• **WORK ITEM**: Return all of the material that follows, keeping each line exactly as it is.

============================================================

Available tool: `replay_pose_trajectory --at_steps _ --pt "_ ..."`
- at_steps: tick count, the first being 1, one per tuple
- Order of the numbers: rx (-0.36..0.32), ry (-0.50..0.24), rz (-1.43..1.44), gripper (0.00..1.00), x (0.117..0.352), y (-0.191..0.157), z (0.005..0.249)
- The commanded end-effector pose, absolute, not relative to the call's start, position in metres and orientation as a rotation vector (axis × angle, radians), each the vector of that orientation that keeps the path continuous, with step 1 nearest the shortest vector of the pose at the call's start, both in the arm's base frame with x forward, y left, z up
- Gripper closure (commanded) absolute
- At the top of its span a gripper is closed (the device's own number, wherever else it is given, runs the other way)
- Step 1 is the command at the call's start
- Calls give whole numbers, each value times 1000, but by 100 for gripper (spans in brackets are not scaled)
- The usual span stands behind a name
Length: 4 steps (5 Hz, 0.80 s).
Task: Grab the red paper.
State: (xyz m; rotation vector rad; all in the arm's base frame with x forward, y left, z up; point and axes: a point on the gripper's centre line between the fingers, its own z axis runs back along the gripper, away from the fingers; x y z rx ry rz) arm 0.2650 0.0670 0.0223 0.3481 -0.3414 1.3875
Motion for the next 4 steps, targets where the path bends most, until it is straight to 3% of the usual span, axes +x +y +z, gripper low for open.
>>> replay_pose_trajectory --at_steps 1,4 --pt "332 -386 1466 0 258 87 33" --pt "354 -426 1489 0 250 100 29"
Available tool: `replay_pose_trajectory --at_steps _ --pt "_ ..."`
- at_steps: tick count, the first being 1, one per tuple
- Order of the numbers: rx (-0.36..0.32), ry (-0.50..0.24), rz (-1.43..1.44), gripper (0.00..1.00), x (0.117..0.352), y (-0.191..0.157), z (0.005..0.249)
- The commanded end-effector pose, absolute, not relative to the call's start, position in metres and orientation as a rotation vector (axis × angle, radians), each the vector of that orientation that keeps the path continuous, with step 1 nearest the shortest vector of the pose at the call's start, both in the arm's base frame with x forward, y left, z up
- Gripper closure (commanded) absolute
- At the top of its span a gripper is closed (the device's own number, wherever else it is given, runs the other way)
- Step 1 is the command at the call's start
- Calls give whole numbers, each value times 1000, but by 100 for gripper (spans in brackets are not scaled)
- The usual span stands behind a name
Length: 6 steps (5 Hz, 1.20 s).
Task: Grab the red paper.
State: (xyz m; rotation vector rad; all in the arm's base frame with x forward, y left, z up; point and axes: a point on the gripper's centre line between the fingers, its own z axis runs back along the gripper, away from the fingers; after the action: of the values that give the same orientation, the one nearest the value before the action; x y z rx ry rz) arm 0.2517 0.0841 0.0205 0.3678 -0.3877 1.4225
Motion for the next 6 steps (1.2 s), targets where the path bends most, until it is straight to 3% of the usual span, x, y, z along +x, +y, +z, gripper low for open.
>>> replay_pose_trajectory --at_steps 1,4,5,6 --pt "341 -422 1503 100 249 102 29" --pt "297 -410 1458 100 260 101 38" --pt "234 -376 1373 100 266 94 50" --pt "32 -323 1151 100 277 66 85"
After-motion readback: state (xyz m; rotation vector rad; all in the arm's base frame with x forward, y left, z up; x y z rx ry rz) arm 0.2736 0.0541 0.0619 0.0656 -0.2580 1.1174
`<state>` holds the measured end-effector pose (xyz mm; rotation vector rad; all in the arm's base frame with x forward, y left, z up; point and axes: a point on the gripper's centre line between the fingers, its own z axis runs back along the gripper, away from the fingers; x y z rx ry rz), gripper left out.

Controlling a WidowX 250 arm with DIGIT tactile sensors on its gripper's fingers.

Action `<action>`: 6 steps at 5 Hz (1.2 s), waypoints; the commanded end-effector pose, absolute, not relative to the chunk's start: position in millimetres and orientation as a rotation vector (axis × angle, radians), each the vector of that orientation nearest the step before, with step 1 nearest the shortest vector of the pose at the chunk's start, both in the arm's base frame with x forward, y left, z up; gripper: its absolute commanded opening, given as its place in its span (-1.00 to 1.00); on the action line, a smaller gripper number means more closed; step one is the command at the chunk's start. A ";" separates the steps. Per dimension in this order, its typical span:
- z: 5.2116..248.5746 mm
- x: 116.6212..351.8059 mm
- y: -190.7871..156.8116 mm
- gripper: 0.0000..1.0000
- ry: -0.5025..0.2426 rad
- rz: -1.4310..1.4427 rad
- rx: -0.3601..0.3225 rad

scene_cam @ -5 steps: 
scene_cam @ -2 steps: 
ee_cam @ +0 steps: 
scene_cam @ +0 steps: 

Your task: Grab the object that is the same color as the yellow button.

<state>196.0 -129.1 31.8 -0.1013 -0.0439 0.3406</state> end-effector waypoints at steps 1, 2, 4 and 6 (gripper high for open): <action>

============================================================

• **SOLUTION**:
Available tool: `replay_pose_trajectory --at_steps _ --pt "_ ..."`
- at_steps: tick count, the first being 1, one per tuple
- Order of the numbers: rx (-0.36..0.32), ry (-0.50..0.24), rz (-1.43..1.44), gripper (0.00..1.00), x (0.117..0.352), y (-0.191..0.157), z (0.005..0.249)
- The commanded end-effector pose, absolute, not relative to the call's start, position in metres and orientation as a rotation vector (axis × angle, radians), each the vector of that orientation that keeps the path continuous, with step 1 nearest the shortest vector of the pose at the call's start, both in the arm's base frame with x forward, y left, z up
- Gripper closure (commanded) absolute
- At the top of its span a gripper is closed (the device's own number, wherever else it is given, runs the other way)
- Step 1 is the command at the call's start
- Calls give whole numbers, each value times 1000, but by 100 for gripper (spans in brackets are not scaled)
- The usual span stands behind a name
Length: 4 steps (5 Hz, 0.80 s).
Task: Grab the red paper.
State: (xyz m; rotation vector rad; all in the arm's base frame with x forward, y left, z up; point and axes: a point on the gripper's centre line between the fingers, its own z axis runs back along the gripper, away from the fingers; x y z rx ry rz) arm 0.2650 0.0670 0.0223 0.3481 -0.3414 1.3875
Motion for the next 4 steps, targets where the path bends most, until it is straight to 3% of the usual span, axes +x +y +z, gripper low for open.
>>> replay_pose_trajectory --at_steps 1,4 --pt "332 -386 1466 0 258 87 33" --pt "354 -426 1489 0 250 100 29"
Available tool: `replay_pose_trajectory --at_steps _ --pt "_ ..."`
- at_steps: tick count, the first being 1, one per tuple
- Order of the numbers: rx (-0.36..0.32), ry (-0.50..0.24), rz (-1.43..1.44), gripper (0.00..1.00), x (0.117..0.352), y (-0.191..0.157), z (0.005..0.249)
- The commanded end-effector pose, absolute, not relative to the call's start, position in metres and orientation as a rotation vector (axis × angle, radians), each the vector of that orientation that keeps the path continuous, with step 1 nearest the shortest vector of the pose at the call's start, both in the arm's base frame with x forward, y left, z up
- Gripper closure (commanded) absolute
- At the top of its span a gripper is closed (the device's own number, wherever else it is given, runs the other way)
- Step 1 is the command at the call's start
- Calls give whole numbers, each value times 1000, but by 100 for gripper (spans in brackets are not scaled)
- The usual span stands behind a name
Length: 6 steps (5 Hz, 1.20 s).
Task: Grab the red paper.
State: (xyz m; rotation vector rad; all in the arm's base frame with x forward, y left, z up; point and axes: a point on the gripper's centre line between the fingers, its own z axis runs back along the gripper, away from the fingers; after the action: of the values that give the same orientation, the one nearest the value before the action; x y z rx ry rz) arm 0.2517 0.0841 0.0205 0.3678 -0.3877 1.4225
Motion for the next 6 steps (1.2 s), targets where the path bends most, until it is straight to 3% of the usual span, x, y, z along +x, +y, +z, gripper low for open.
>>> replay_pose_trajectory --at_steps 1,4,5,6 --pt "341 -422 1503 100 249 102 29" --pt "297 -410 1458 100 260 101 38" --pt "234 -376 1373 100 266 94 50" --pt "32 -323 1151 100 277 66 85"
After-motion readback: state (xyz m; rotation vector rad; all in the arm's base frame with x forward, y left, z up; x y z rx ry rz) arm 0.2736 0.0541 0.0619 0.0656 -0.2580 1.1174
`<state>` holds the measured end-effector pose (xyz mm; rotation vector rad; all in the arm's base frame with x forward, y left, z up; point and axes: a point on the gripper's centre line between the fingers, its own z axis runs back along the gripper, away from the fingers; x y z rx ry rz), gripper left out.

Controlling a WidowX 250 arm with DIGIT tactile sensors on its gripper's fingers.

Action `<action>`: 6 steps at 5 Hz (1.2 s), waypoints; the commanded end-effector pose, absolute, not relative to the chunk's start: position in millimetres and orientation as a rotation vector (axis × angle, radians), each the vector of that orientation nearest the step before, with step 1 nearest the shortest vector of the pose at the chunk's start, both in the arm's base frame with x forward, y left, z up; gripper: its absolute commanded opening, given as its place in its span (-1.00 to 1.00); on the action line, a smaller gripper number means more closed; step one is the command at the chunk's start. A ";" separates the steps. Per dimension in this order, its typical span:
- z: 5.2116..248.5746 mm
- x: 116.6212..351.8059 mm
- y: -190.7871..156.8116 mm
- gripper: 0.0000..1.0000
- ry: -0.5025..0.2426 rad
- rz: -1.4310..1.4427 rad
- rx: -0.3601..0.3225 rad

scene_cam @ -5 steps: 
scene_cam @ -2 steps: 
ee_cam @ +0 steps: 
scene_cam @ +0 steps: 

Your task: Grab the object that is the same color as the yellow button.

<state>196.0 -129.1 31.8 -0.1013 -0.0439 0.3406</state> end-effector waypoints at steps 1, 2, 4 and 6 (gripper high for open): <action>

No more is needed for this answer.